Jean Piaget (1896-1980) is one of the leading researchers that made a model about the different stages of cognitive development. The 4 states he has defined (1936) are the following.

  1. Sensorimotor stage: birth to 2 years
  2. Preoperational stage: ages 2 to 7
  3. Concrete operational stage: ages 7 to 11
  4. Formal operational stage: ages 12 and up

To get to know these stages better, follow this YouTube link . Even if this theory had to face a few criticisms about its accuracy and applicability, it is still until today one of the leading theories. It is responsible for pushing other researchers to deepen their knowledge about cognitive development (Keenan, T., Evans, S., & Crowley, K., 2016).

The other big name in the field of research that needs to be mentioned is Lev Vygotsky (1896-1934).

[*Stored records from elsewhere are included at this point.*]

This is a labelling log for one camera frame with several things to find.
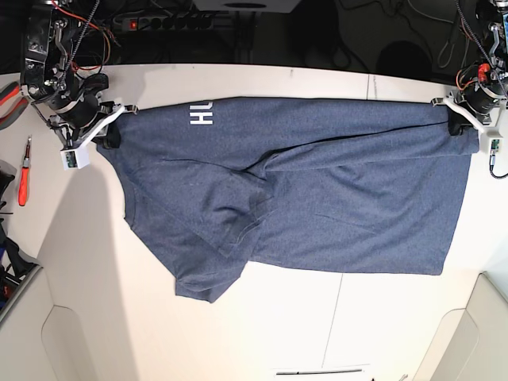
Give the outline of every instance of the red screwdriver handle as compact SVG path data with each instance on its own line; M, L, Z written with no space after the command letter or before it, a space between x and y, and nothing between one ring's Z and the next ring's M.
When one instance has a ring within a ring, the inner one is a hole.
M21 182L19 184L19 194L17 201L19 206L25 206L26 200L29 197L29 168L23 167L21 169Z

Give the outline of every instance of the blue t-shirt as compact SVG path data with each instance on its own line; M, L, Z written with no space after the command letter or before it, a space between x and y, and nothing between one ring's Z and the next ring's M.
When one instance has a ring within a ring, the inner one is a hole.
M439 275L477 133L401 102L230 98L126 114L99 151L125 220L176 277L214 302L247 261Z

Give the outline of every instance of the white table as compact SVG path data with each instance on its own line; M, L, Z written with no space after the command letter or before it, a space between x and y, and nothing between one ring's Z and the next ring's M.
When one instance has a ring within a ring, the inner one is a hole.
M241 95L429 102L448 92L437 84L284 67L137 65L106 73L105 99L141 109ZM0 76L0 87L16 78ZM28 109L0 132L0 160L20 167L29 134L30 197L20 208L10 188L9 235L44 266L55 304L79 315L100 379L260 380L271 379L273 369L358 364L370 364L376 381L412 377L443 316L466 306L483 265L508 237L508 180L492 179L488 158L478 154L442 276L249 264L209 305L175 297L171 274L123 221L121 185L97 152L91 150L89 167L64 171L57 137ZM496 171L508 170L507 156Z

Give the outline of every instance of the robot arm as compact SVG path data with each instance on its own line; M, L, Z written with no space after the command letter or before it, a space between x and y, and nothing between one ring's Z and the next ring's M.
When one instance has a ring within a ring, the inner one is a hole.
M495 156L503 137L499 128L508 123L506 84L508 83L508 1L480 0L476 6L476 17L481 28L475 34L464 16L459 0L457 13L464 32L478 46L481 56L468 67L462 68L456 77L456 90L447 98L436 98L434 105L445 105L451 110L448 131L452 136L460 135L464 129L479 131L483 150L490 154L490 172L496 179L508 174L494 174ZM491 114L498 109L499 116L492 124Z
M44 121L63 144L66 169L89 164L91 141L117 148L120 135L114 121L124 112L137 112L135 106L101 101L101 92L109 86L106 74L83 79L75 73L73 59L99 2L87 21L68 16L54 2L36 4L24 39L21 91L34 107L44 103L55 113Z

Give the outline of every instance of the pliers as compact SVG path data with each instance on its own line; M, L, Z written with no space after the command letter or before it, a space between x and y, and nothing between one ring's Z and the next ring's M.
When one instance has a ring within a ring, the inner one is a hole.
M0 91L0 106L18 94L20 94L19 83L10 83L7 87ZM21 116L21 114L23 114L23 111L25 111L28 105L29 102L25 98L21 98L17 101L7 114L0 117L0 131L12 125Z

In his Sociocultural Theory of Cognitive development (1934), Vygotsky looks at human development as “a socially mediated process in which children acquire their cultural values, beliefs, and problem-solving strategies through collaborative dialogues with more knowledgeable members of society” (McLeod, 2020). The 4 elementary mental functions he defined are attention, sensation, perception and memory. All those can be used in our social and cultural environment to develop and gain higher mental functions. Within the so-called zone of proximal development (ZPD) humans, especially children learn faster. To get to know his theory, follow this YouTube link.

Similar to Piaget’s theory has this research been proven influential and has inspired further research within the field. Critics have realized that he mainly focuses on the cultural and not the natural development of skills. This one-sided research does not allow for understanding of the natural processes that form cognition (Keenan, T., Evans, S., & Crowley, K., 2016).

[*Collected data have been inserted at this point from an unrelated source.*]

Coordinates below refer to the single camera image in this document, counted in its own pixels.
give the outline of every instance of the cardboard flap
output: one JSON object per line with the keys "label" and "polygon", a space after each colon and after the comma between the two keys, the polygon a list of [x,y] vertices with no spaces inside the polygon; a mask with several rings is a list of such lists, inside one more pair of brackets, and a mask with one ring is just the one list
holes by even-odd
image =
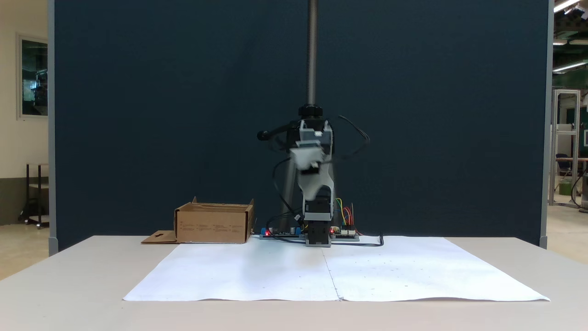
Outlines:
{"label": "cardboard flap", "polygon": [[175,244],[176,233],[173,230],[162,231],[159,230],[156,233],[149,236],[149,238],[143,240],[142,244]]}

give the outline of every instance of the yellow wire
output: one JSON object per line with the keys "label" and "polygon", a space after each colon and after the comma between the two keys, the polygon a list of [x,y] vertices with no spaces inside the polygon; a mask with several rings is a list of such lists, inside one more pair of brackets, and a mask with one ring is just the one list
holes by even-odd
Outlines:
{"label": "yellow wire", "polygon": [[336,198],[335,200],[337,200],[337,202],[339,203],[339,207],[341,207],[341,217],[343,217],[343,225],[347,225],[347,222],[345,222],[345,215],[343,214],[343,200],[341,200],[340,198]]}

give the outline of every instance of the paper seam
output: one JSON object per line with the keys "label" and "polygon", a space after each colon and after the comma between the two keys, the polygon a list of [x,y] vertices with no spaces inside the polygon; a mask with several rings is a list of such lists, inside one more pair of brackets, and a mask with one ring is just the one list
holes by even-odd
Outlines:
{"label": "paper seam", "polygon": [[333,280],[333,275],[330,273],[329,263],[327,263],[327,258],[325,257],[325,251],[323,248],[320,249],[320,252],[323,254],[323,259],[325,260],[325,265],[327,266],[327,271],[329,272],[329,277],[331,278],[331,282],[333,283],[333,288],[335,289],[335,294],[339,301],[342,301],[343,298],[339,296],[339,291],[337,291],[337,286],[335,286],[335,280]]}

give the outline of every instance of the table
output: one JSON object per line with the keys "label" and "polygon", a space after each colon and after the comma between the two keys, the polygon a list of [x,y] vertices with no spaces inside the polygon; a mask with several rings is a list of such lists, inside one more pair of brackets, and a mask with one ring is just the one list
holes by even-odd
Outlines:
{"label": "table", "polygon": [[[342,321],[337,330],[354,331],[588,327],[588,265],[514,238],[447,239],[551,302],[126,302],[122,298],[176,247],[139,244],[144,238],[91,237],[0,281],[0,329],[331,330],[334,317]],[[279,316],[286,321],[279,323]],[[304,327],[310,321],[313,327]]]}

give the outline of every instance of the ceiling light
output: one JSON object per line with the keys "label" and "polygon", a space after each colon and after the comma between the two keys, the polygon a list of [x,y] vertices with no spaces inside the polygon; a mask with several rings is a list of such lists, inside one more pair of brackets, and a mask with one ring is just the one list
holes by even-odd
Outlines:
{"label": "ceiling light", "polygon": [[576,39],[570,41],[570,45],[588,45],[588,40],[586,39]]}
{"label": "ceiling light", "polygon": [[582,60],[580,62],[574,62],[574,63],[570,63],[570,64],[566,64],[566,65],[562,65],[561,67],[557,67],[557,68],[553,68],[553,72],[558,72],[558,71],[564,71],[567,69],[572,69],[572,68],[576,68],[579,67],[581,65],[587,64],[588,60]]}
{"label": "ceiling light", "polygon": [[577,4],[578,2],[580,2],[580,0],[562,0],[555,4],[555,7],[553,7],[553,12],[562,11],[571,5]]}

Why outdoor education is beneficial

Educating students outdoors is not only fun and can help students with their sensory and social-emotional skills but is also highly beneficial for their cognitive development of course. This can happen in many different situations outside.

One of them is free play. When the children’s outdoor time includes unstructured play, their brains can recharge and reconnect to the things they have just learned. They can think freely and can foster their imagination by coming up with stories, and situations on their own. Learning about rules and strategies naturally gives them a good inside of their own development in comparison to others. Dedication time during the day to be active outside can furthermore promote increasing focus on tasks and a bigger attention span in children (International school of Macao, 2018).

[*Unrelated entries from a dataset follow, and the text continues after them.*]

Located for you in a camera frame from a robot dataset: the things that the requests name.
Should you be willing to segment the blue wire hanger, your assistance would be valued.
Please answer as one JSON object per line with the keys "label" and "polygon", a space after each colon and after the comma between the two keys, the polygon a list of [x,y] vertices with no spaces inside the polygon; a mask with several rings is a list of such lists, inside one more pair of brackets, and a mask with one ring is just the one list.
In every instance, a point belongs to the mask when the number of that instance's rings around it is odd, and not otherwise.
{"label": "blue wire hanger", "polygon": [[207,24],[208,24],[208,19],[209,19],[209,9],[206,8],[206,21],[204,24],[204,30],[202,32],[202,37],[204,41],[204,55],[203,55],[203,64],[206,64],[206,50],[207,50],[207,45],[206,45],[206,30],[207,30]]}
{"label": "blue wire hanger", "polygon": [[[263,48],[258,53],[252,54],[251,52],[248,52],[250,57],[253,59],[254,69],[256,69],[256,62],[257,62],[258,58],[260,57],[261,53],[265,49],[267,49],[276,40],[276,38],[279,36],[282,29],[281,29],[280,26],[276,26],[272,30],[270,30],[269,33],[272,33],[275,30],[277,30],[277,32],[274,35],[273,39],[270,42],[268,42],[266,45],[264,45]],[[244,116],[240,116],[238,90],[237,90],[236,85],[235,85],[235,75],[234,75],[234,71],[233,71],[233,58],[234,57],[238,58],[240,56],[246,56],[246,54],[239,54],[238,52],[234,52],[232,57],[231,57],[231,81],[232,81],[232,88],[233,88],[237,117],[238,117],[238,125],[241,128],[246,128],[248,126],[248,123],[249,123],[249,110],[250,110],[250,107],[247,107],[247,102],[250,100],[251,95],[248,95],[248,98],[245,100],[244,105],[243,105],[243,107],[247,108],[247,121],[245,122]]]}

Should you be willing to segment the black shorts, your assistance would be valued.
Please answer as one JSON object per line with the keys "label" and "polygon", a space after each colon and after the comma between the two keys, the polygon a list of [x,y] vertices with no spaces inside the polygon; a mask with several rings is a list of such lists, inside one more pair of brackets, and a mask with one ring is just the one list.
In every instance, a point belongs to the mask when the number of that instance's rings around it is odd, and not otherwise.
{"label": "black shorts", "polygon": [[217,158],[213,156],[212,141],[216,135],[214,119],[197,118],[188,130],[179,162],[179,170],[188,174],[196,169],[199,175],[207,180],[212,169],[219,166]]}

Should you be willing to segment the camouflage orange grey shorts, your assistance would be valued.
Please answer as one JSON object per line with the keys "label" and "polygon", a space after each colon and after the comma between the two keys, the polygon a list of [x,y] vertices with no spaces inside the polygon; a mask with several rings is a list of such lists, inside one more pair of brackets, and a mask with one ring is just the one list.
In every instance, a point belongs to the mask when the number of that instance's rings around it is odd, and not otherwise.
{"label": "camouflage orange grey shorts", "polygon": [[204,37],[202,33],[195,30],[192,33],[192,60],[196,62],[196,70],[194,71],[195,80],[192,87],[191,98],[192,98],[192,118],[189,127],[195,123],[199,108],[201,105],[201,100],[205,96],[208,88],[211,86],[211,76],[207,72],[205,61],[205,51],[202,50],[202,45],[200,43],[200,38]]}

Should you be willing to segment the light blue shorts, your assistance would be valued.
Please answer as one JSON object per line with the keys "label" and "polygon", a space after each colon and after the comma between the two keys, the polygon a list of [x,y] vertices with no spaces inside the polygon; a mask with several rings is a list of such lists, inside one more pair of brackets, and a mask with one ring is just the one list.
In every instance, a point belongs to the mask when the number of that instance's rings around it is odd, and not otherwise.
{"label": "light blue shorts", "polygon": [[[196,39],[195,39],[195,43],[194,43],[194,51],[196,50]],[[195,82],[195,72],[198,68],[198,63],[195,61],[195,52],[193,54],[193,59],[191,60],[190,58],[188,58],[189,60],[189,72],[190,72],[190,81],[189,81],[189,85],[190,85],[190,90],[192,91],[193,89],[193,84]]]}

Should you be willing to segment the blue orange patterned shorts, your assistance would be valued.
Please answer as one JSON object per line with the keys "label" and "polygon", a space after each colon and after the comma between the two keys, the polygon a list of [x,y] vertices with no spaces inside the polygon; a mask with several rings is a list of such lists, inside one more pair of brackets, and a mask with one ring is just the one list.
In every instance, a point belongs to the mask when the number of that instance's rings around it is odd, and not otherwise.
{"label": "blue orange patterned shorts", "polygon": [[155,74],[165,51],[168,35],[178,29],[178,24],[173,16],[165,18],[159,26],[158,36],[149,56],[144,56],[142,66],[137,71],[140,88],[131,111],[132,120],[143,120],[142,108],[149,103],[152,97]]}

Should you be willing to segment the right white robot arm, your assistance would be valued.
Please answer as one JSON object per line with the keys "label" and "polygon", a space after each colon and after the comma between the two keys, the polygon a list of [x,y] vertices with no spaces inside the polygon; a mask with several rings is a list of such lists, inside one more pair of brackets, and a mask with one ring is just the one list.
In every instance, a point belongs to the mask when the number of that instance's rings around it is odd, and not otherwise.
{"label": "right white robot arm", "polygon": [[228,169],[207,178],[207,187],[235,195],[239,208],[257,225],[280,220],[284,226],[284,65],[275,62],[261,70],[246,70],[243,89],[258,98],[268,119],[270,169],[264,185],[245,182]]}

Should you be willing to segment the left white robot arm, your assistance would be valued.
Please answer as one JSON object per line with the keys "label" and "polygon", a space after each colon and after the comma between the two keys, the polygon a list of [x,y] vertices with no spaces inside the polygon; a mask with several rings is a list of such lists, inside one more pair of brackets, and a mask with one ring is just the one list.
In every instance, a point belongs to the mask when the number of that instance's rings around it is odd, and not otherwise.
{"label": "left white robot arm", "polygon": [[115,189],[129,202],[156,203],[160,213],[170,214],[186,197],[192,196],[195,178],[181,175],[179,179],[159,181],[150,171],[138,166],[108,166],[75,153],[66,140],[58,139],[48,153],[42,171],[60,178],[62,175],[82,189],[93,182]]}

What was your favourite game you played as a child where you used your imagination? What role did you play? Were other people involved?

Senses play an important role in children’s development and allows for building connections and information organizations for later. Play, no matter if guided or free, also supports children’s reasoning skills, their independent thinking and controlling their own behavior. As they run, swing, roll and walk etc. around they gain body awareness, perception of shapes, depths size and spatial awareness.

These skills help them to creatively overcome any obstacles through their way. If this skill is practiced regularly, they grow up to be inquirers and critical thinkers.

Now let us have a look at the individual senses and cognitive skills that students can thrive in during outdoor education (Encyclopaedia of Children’s Health).

Outdoor environments allow hearing, smelling, touching, seeing and tasting of all things around, which is good for cognitive development as long as it is done under supervision and safely of course (International school of Macao). Hearing different sounds in nature and differentiating them helps students expand skills that can help them develop literacy skills later on. It also helps children develop their vocabulary and to move through their environment with more awareness for their surroundings. These observations vary if a child is hard of hearing or is deaf of course. they tend to rely on other senses in that case.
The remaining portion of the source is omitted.